Turistando Lendas e Lugares – Um banho de lama

Opinião | 18 Janeiro 2022

A lembrança dos pampas gaúchos sempre lhe assaltava o espírito nessa altura do ano, quando o inverno lhe congelava os dedos, as memórias da infância aqueciam seu coração.

Transportava-se para além-mar e podia sentir o perfume inebriante das gardênias, contemplar a forma curiosa das estrelícias, que mais pareciam pássaros laranja e púrpura, prontos a alçar voo e contrastar com o azul-claríssimo do céu.

Resistia bravamente à tentação atrevida de colher os venenosos mini-buquês do cambará, que exibiam suas flores matizadas de cor-de-rosa, vermelho, laranja e amarelo, um verdadeiro convite às pequenas mãos das crianças desavisadas.

Ora subia nos troncos nus das jabuticabeiras para comer seus frutos negros e esféricos, como pequenos berlindes feitos de açúcar, ora lambuzava as mãos e a face do amarelo-ouro da manga madura, recém caída do pé. Noutras vezes, ainda, deliciava-se com a textura crocante e sumarenta dos romãs roubados ao vizinho. Que se tornavam mais doces quanto mais ousado fosse o delito.

O verão tinha outro significado para ela, naquela época.

Significava descer as íngremes lombas nos carrinhos de rolimã, o que rendia a ela e aos amigos muitas mossas, não apenas no veículo!

Subir nas árvores do parquinho em frente a catedral, brincar na caixa de areia, rolar na relva dos canteiros e pintar de verde as camisas brancas da farda da escola, de forma permanente, para o desgosto das mães.

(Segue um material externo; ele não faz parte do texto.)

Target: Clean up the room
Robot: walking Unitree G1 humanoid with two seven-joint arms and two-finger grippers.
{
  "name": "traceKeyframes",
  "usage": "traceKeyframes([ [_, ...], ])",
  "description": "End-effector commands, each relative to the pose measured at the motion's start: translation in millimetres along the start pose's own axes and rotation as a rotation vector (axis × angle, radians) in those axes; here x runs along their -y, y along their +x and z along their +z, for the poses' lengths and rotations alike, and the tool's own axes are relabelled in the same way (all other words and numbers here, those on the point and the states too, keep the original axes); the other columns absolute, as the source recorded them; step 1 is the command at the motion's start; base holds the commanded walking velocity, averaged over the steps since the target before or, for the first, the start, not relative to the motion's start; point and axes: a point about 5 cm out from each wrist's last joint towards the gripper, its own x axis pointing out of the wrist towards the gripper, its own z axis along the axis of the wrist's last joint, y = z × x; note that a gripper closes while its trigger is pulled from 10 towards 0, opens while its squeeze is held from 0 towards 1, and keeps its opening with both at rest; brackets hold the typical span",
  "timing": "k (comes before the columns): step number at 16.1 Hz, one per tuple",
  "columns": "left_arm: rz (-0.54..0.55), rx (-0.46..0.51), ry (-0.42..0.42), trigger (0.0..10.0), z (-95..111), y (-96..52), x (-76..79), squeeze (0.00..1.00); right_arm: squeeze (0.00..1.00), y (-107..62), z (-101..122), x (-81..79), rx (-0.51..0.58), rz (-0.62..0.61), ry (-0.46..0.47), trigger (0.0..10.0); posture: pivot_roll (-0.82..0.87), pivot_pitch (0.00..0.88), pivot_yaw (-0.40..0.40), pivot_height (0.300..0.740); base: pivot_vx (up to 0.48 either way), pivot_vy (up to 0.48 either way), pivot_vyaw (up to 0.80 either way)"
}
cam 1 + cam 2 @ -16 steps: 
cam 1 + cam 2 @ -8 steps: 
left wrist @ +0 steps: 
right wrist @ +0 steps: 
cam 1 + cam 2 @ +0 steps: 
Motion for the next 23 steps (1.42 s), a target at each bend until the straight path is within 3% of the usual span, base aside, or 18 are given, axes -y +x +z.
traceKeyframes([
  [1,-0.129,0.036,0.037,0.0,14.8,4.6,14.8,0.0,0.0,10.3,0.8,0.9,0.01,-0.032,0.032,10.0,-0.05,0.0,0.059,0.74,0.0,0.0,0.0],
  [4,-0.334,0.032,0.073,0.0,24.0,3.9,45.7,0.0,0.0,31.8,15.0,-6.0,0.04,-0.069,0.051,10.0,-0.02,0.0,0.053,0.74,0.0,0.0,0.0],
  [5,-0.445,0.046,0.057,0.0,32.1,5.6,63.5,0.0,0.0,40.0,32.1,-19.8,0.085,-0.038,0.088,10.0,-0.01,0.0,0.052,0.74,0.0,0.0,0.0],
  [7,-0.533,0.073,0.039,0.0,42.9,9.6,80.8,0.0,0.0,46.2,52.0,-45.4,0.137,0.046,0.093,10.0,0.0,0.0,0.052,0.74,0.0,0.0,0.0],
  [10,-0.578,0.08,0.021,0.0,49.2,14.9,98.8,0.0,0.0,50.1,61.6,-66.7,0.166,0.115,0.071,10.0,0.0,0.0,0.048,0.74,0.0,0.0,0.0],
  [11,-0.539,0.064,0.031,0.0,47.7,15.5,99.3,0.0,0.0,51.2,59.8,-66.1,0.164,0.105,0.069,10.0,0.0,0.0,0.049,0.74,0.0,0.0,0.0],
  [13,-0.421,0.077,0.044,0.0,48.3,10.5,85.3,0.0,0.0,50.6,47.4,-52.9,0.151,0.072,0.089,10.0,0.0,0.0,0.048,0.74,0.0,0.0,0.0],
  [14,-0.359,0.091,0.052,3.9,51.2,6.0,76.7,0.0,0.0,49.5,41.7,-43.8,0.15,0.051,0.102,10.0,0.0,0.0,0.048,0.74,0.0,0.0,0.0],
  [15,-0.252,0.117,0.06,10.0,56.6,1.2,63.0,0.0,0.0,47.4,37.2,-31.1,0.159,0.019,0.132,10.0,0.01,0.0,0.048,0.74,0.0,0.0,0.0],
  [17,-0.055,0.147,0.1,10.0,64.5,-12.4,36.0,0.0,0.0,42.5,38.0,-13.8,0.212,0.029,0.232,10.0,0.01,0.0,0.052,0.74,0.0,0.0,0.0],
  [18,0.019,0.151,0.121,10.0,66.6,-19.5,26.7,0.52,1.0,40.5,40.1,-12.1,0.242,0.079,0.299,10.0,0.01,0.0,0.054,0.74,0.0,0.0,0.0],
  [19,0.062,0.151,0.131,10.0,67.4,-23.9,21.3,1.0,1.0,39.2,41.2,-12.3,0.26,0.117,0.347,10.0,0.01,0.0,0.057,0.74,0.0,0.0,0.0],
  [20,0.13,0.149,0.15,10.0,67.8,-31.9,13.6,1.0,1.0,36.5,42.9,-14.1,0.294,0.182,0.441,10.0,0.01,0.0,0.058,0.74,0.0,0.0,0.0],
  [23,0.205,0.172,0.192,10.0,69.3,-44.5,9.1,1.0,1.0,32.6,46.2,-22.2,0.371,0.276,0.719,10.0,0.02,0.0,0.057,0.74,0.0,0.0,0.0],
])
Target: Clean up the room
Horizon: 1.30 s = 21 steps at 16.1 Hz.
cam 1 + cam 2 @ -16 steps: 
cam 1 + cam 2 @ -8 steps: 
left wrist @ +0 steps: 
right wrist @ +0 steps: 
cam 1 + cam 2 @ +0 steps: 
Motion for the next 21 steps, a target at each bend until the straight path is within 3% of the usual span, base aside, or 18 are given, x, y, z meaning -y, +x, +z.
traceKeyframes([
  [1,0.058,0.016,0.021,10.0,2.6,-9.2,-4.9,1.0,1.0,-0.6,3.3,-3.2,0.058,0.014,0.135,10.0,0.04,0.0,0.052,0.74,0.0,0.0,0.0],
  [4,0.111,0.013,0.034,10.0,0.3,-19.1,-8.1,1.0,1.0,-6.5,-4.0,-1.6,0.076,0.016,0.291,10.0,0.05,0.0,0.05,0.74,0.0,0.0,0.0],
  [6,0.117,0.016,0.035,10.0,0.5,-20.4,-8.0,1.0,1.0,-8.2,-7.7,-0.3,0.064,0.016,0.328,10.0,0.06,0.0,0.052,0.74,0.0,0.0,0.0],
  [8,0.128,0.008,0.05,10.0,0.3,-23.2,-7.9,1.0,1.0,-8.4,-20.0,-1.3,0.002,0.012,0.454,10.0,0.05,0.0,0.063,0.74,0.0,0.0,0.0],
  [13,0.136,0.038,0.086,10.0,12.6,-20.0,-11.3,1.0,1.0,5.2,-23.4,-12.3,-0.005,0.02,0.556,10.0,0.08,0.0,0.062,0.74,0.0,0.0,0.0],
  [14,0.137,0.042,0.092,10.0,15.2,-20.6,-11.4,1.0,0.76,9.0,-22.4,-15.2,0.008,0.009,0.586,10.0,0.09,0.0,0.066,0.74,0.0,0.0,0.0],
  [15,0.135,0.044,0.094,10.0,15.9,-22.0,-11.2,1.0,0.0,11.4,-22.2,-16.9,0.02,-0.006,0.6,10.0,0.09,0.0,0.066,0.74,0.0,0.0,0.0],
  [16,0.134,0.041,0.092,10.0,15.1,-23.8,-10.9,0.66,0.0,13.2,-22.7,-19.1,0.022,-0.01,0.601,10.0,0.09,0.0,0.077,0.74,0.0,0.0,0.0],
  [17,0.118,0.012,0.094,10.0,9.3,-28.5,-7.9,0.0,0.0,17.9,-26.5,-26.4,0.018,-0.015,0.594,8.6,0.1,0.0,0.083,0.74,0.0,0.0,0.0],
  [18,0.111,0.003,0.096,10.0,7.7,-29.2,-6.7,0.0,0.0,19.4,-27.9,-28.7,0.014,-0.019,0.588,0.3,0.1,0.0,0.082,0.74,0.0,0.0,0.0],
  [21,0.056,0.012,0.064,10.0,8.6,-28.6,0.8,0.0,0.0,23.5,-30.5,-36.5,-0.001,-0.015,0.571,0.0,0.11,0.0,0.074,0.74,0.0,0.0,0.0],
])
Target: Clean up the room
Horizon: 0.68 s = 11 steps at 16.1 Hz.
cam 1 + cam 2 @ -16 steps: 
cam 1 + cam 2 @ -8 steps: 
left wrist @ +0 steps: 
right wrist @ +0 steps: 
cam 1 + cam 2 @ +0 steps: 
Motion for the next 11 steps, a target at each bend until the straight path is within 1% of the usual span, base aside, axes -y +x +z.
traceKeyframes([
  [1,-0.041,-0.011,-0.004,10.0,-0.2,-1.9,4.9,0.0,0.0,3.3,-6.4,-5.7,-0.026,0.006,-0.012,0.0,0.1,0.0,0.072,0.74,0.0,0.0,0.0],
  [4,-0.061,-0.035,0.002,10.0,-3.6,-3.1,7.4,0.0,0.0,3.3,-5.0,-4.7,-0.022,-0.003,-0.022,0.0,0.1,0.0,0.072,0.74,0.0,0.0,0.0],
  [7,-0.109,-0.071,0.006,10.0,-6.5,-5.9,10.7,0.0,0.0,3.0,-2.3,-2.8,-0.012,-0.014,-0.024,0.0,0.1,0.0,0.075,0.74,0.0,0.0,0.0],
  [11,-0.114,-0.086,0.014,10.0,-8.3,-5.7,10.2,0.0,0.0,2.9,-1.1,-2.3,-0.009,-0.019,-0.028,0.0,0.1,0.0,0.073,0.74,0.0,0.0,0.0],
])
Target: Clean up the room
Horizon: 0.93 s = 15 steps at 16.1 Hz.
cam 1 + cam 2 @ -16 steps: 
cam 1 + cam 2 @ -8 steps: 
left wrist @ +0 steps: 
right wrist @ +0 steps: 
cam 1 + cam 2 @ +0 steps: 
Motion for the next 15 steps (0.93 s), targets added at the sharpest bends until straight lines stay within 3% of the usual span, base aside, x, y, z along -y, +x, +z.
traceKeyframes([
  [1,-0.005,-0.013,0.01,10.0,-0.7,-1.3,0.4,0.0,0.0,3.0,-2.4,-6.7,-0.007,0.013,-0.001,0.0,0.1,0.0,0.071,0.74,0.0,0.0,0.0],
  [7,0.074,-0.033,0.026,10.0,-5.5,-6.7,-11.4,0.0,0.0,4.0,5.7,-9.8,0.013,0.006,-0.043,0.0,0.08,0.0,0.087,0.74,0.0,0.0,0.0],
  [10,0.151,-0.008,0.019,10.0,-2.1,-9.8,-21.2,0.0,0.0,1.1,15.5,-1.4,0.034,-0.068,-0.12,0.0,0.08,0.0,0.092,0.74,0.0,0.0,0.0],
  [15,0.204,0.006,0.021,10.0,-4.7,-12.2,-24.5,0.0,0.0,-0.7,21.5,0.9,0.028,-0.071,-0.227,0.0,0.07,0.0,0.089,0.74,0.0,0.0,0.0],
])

Significava pescar lambaris, com as próprias mãos, no açude da estância Santa Elza, quando esse inundava os campos ao redor depois de um valente toró.

Mas ainda mais marcante que tudo isso, significava os dias passados na casa do avô Pery, a rolar na lama até que, de brancos, só lhe restassem os dentes.

Tempos tão distintos dos de hoje, onde evitamos a todo o pano que nossos filhos percam a compostura diante dos deleites da terra, que os prendemos entre cintos, suspensórios, laços e sapatos e lhes negamos o direito de fazer parte da natureza que os cerca. Talvez pela urgência em que vivemos, sempre cercados de mais e mais trabalho, acabamos por cortar as asas aos mais preciosos pássaros para evitar o trabalho que nos dá torná-los livres.

Acabamos por esquecer que as crianças, enquanto sujam o corpo, limpam a alma!